Tips for Handling Job Search Anxiety
It’s a bit intimidating, but I’m determined to push on and find a job that isn’t going to stress me to pieces. Here’s some tips for handling the job search process if you, like me, are hoping to keep your anxiety and stress levels in check:
1. Don’t outright ignore the job listings that include words and phrases such as “multi-tasking”, “meeting tight deadlines”, and “stressful environment.”
You can never be sure if the company representative who wrote the job listing is writing about what the position is like on the absolute worst day or on a standard day at the office. Send in an application if the job meets your needs and skills; worry about the semantics later.
2. If you’re contacted for an interview, prepare yourself with a list of questions to ask your potential employer.
Many employers like to see a candidate ask questions about the position, so throw in a few neutrally-worded questions about the office culture, deadline structure or project timelines, or the position’s daily goals. However, be careful to avoid direct questions about job pressures. Some commonly recommended questions include the following:
- What would a typical first assignment be?
- How much travel is normally expected?
- What are some examples of the short and long-term goals of the project or position?
- What qualities are you looking for in the ideal candidate?
Asking questions can help you to feel out if the position truly is too stressful for you to handle, and it demonstrates to your potential employer that you have an interest in the position.
3. If you are presented with a job offer, weigh the pros and cons carefully.
Consider the following questions: What will the job do for your anxiety and stress level? Will the job produce positive or negative stress for you? What types of coping skills can you use (or must you develop) in order to handle the pressures of the job? Would refusing the job offer be a step toward unhealthy avoidance of an anxiety trigger or would it be a healthy way of managing your lifestyle?
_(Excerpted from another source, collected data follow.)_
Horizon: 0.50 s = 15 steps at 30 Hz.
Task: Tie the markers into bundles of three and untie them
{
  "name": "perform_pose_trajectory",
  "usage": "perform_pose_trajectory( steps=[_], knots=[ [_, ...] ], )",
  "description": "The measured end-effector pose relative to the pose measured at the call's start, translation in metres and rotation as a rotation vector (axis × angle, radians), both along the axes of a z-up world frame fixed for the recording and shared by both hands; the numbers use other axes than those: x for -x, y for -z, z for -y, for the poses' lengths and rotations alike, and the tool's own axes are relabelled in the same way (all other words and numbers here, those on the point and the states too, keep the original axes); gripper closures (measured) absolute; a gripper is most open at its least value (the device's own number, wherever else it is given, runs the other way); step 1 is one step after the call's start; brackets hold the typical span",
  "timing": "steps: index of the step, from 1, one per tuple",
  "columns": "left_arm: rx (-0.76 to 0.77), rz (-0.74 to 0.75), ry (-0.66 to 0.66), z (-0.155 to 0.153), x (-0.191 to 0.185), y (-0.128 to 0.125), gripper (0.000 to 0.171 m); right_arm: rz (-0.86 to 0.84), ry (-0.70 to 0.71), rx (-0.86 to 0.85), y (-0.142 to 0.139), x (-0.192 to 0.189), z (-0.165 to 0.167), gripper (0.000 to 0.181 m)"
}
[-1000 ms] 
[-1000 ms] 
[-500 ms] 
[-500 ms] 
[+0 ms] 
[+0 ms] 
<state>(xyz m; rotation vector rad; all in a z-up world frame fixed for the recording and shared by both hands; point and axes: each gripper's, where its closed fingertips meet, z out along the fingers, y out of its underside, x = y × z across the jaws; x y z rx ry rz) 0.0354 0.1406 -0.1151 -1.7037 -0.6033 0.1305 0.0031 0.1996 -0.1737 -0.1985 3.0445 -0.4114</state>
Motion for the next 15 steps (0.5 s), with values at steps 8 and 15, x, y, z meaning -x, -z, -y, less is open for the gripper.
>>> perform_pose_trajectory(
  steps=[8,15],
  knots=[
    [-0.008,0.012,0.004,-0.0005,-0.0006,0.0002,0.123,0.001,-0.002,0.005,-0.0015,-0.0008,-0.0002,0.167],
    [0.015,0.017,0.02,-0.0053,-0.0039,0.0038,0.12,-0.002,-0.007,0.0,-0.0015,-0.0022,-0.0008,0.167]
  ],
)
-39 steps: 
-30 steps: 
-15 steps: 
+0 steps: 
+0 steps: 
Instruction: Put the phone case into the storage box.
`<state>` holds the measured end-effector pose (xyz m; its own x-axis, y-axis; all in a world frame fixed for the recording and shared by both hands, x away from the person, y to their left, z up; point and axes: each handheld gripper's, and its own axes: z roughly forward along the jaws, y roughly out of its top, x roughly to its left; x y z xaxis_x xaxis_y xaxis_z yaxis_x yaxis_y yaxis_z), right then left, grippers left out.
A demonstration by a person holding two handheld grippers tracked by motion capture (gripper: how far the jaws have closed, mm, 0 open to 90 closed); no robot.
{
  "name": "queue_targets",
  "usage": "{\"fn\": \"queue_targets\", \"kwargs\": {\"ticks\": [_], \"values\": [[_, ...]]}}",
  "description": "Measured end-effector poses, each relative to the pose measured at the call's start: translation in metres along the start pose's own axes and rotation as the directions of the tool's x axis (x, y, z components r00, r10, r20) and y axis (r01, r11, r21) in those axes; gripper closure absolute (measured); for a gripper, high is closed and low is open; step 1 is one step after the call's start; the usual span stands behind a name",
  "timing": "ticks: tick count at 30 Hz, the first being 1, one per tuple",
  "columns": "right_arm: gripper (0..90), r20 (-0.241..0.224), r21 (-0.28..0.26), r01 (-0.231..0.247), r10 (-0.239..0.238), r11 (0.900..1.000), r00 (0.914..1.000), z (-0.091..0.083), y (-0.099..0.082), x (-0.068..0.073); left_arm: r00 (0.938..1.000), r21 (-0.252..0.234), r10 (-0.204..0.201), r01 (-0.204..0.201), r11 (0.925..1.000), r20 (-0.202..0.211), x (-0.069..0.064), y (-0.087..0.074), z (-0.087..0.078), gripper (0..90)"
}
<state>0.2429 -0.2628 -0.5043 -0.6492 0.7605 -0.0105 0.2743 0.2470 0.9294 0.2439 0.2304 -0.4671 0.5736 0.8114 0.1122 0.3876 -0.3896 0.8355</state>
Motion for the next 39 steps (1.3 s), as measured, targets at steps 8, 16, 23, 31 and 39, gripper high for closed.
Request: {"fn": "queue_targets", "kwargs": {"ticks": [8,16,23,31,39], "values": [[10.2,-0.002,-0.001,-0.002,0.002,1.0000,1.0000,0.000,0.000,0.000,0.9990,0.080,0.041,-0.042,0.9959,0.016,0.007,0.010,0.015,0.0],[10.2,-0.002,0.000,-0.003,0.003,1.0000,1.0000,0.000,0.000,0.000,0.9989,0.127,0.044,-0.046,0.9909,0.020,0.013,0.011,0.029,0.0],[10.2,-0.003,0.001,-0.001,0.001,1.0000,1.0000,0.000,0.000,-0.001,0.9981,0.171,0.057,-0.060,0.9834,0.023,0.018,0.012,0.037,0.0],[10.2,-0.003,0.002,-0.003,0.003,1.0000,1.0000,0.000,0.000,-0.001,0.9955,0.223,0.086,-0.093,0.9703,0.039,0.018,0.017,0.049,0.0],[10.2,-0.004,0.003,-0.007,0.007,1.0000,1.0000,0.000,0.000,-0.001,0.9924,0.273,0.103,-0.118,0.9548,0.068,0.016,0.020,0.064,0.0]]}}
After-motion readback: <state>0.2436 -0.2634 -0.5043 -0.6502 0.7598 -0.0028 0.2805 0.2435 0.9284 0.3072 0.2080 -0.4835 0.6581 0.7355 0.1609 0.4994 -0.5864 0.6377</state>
4. If you choose to accept the job, keep your physical and mental stress levels in check.
Making small changes in the way you organize your desk, computer files, or office can have a profound difference on your sense of well-being. If you are required to multi-task, do your best to complete one activity before starting another. For example, if you are responsible for checking email and answering phones at the same time, don’t look at your inbox while you’re on a phone call. If you’re assigned two projects to be completed by the end of the business day, try dedicating your morning to one and your afternoon to the other (instead of hastily trying to complete both at one time!) When you turn your attention to one task at a time, your quality of work will likely increase as well.
Finally, utilize all breaks that are given to you to get out of your workspace and into a more relaxing environment (the break room or the outdoors, for example). Only use your break time for errands if you absolutely must. Breaks are meant for relaxation and rejuvenation!